What to work on:
Set down all of the records exactly.

========

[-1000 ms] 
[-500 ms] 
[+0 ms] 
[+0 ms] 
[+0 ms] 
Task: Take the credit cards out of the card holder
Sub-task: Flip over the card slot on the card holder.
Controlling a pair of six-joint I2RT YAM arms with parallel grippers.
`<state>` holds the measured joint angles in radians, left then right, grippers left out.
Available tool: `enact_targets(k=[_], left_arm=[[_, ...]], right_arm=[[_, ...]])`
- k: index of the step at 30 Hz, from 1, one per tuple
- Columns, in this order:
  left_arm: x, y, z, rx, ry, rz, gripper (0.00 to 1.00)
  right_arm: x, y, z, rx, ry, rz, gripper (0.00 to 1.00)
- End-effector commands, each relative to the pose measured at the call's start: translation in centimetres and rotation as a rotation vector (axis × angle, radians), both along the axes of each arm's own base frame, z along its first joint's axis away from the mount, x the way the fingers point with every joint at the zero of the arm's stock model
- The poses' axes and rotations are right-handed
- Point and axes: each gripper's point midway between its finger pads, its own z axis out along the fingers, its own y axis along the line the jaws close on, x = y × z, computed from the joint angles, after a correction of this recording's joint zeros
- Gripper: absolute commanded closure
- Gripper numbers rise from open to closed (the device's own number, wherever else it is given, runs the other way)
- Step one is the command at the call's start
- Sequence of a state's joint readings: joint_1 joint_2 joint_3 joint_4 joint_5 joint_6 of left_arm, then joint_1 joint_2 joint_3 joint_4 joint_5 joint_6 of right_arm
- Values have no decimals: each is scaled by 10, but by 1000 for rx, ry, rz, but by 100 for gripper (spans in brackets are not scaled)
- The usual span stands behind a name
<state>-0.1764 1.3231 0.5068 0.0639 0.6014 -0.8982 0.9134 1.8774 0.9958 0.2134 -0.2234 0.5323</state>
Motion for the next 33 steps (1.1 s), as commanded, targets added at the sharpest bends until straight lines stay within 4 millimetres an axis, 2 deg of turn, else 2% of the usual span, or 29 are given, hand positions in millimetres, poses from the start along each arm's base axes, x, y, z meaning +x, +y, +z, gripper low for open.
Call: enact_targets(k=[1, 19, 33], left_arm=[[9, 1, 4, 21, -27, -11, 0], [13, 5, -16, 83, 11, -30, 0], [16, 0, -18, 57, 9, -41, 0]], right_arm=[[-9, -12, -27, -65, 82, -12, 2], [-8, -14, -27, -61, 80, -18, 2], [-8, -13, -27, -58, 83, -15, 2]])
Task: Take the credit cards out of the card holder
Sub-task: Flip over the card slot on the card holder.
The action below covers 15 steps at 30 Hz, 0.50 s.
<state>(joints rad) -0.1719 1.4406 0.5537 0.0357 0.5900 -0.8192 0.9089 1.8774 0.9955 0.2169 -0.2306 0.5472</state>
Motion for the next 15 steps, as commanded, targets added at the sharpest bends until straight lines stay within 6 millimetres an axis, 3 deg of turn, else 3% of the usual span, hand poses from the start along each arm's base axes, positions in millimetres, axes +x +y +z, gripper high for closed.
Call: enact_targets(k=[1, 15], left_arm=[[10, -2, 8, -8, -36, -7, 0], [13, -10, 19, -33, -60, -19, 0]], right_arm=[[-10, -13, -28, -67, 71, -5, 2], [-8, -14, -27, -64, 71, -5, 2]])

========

Solution to the exercise:
[-1000 ms] 
[-500 ms] 
[+0 ms] 
[+0 ms] 
[+0 ms] 
Task: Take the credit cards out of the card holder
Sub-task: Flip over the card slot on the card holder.
Controlling a pair of six-joint I2RT YAM arms with parallel grippers.
`<state>` holds the measured joint angles in radians, left then right, grippers left out.
Available tool: `enact_targets(k=[_], left_arm=[[_, ...]], right_arm=[[_, ...]])`
- k: index of the step at 30 Hz, from 1, one per tuple
- Columns, in this order:
  left_arm: x, y, z, rx, ry, rz, gripper (0.00 to 1.00)
  right_arm: x, y, z, rx, ry, rz, gripper (0.00 to 1.00)
- End-effector commands, each relative to the pose measured at the call's start: translation in centimetres and rotation as a rotation vector (axis × angle, radians), both along the axes of each arm's own base frame, z along its first joint's axis away from the mount, x the way the fingers point with every joint at the zero of the arm's stock model
- The poses' axes and rotations are right-handed
- Point and axes: each gripper's point midway between its finger pads, its own z axis out along the fingers, its own y axis along the line the jaws close on, x = y × z, computed from the joint angles, after a correction of this recording's joint zeros
- Gripper: absolute commanded closure
- Gripper numbers rise from open to closed (the device's own number, wherever else it is given, runs the other way)
- Step one is the command at the call's start
- Sequence of a state's joint readings: joint_1 joint_2 joint_3 joint_4 joint_5 joint_6 of left_arm, then joint_1 joint_2 joint_3 joint_4 joint_5 joint_6 of right_arm
- Values have no decimals: each is scaled by 10, but by 1000 for rx, ry, rz, but by 100 for gripper (spans in brackets are not scaled)
- The usual span stands behind a name
<state>-0.1764 1.3231 0.5068 0.0639 0.6014 -0.8982 0.9134 1.8774 0.9958 0.2134 -0.2234 0.5323</state>
Motion for the next 33 steps (1.1 s), as commanded, targets added at the sharpest bends until straight lines stay within 4 millimetres an axis, 2 deg of turn, else 2% of the usual span, or 29 are given, hand positions in millimetres, poses from the start along each arm's base axes, x, y, z meaning +x, +y, +z, gripper low for open.
Call: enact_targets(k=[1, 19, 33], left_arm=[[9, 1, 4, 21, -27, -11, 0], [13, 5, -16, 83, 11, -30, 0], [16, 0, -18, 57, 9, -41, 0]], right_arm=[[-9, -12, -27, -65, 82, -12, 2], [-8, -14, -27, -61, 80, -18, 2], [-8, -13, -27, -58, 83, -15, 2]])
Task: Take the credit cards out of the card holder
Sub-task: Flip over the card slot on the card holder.
The action below covers 15 steps at 30 Hz, 0.50 s.
<state>(joints rad) -0.1719 1.4406 0.5537 0.0357 0.5900 -0.8192 0.9089 1.8774 0.9955 0.2169 -0.2306 0.5472</state>
Motion for the next 15 steps, as commanded, targets added at the sharpest bends until straight lines stay within 6 millimetres an axis, 3 deg of turn, else 3% of the usual span, hand poses from the start along each arm's base axes, positions in millimetres, axes +x +y +z, gripper high for closed.
Call: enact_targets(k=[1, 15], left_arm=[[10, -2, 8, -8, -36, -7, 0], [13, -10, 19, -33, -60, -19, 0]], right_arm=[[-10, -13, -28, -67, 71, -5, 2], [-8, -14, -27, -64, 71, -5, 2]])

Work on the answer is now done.